_What to do_: The lines below that include the word "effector" are to be reported.

* * * *

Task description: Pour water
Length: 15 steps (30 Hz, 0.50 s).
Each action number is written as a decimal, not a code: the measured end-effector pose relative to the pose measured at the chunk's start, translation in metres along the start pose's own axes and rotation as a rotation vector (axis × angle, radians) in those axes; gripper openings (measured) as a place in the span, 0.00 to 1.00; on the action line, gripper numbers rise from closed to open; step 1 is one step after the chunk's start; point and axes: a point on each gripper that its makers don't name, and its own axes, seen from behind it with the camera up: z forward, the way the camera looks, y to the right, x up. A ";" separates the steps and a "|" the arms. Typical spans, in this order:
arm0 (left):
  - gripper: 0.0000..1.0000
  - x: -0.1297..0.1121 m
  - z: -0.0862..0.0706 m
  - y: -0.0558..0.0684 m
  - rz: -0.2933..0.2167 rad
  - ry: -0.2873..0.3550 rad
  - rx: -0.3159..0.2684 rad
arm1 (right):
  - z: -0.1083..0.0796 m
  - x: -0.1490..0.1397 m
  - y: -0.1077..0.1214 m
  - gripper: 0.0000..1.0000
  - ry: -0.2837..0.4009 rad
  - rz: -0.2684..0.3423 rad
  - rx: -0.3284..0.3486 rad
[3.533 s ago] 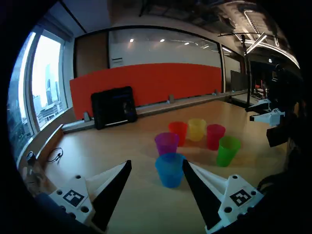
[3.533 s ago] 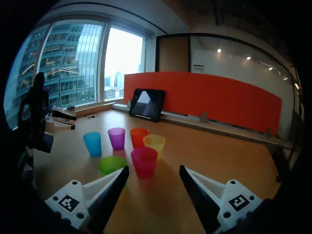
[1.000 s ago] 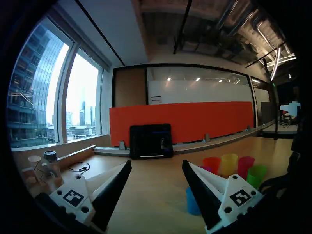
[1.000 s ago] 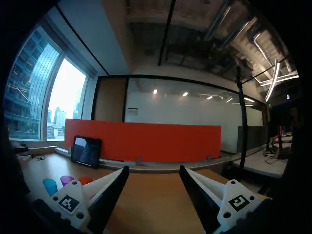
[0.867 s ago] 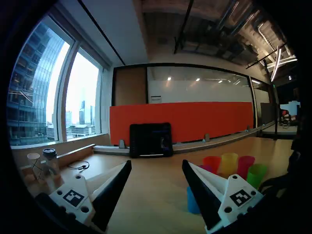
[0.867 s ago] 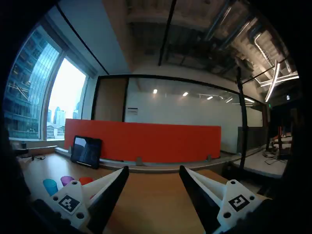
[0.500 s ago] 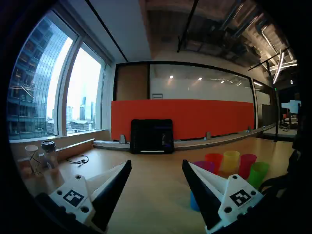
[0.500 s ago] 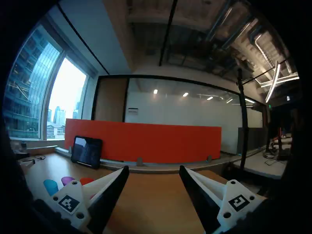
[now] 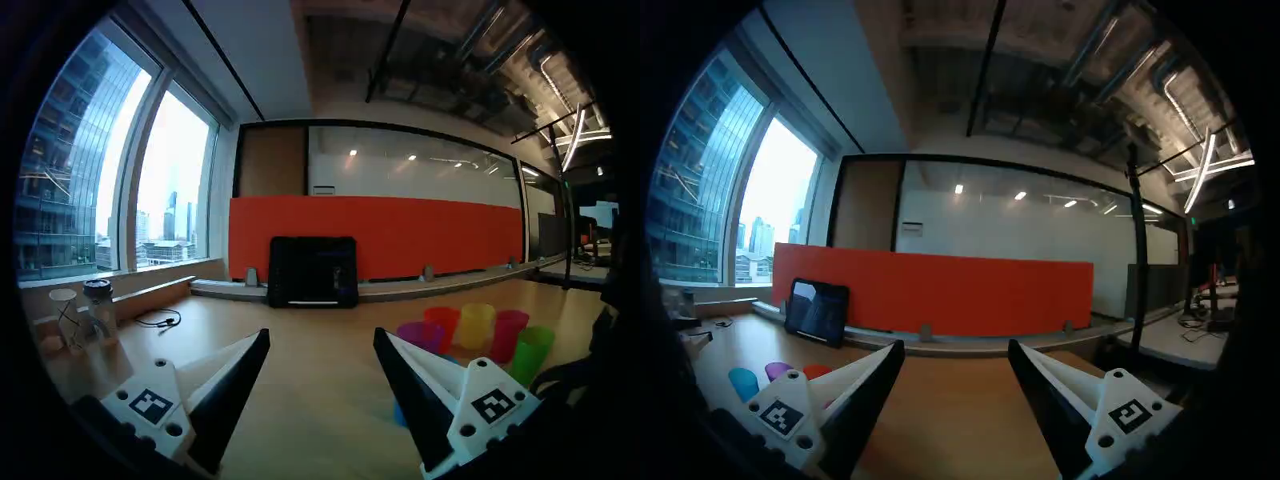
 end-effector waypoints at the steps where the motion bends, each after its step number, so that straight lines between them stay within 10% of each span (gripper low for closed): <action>1: 0.96 -0.002 0.000 0.000 0.000 -0.003 0.000 | 0.000 0.000 0.000 1.00 0.000 -0.001 0.000; 15: 0.96 -0.009 0.003 -0.001 0.007 -0.029 0.001 | 0.001 0.004 -0.008 1.00 0.004 -0.012 0.009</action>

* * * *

_Solution to this exercise_:
Each action number is written as a decimal, not a code: the measured end-effector pose relative to the pose measured at the chunk's start, translation in metres along the start pose's own axes and rotation as a rotation vector (axis × angle, radians) in those axes; gripper openings (measured) as a place in the span, 0.00 to 1.00; on the action line, gripper numbers rise from closed to open; step 1 is one step after the chunk's start; point and axes: a point on each gripper that its makers don't name, and its own axes, seen from behind it with the camera up: z forward, the way the camera looks, y to the right, x up. A ";" separates the steps and a "|" the arms. Typical spans, in this order:
 end-effector waypoints at the steps where the motion bends, each after its step number, so that straight lines between them stay within 10% of each span (gripper low for closed): <action>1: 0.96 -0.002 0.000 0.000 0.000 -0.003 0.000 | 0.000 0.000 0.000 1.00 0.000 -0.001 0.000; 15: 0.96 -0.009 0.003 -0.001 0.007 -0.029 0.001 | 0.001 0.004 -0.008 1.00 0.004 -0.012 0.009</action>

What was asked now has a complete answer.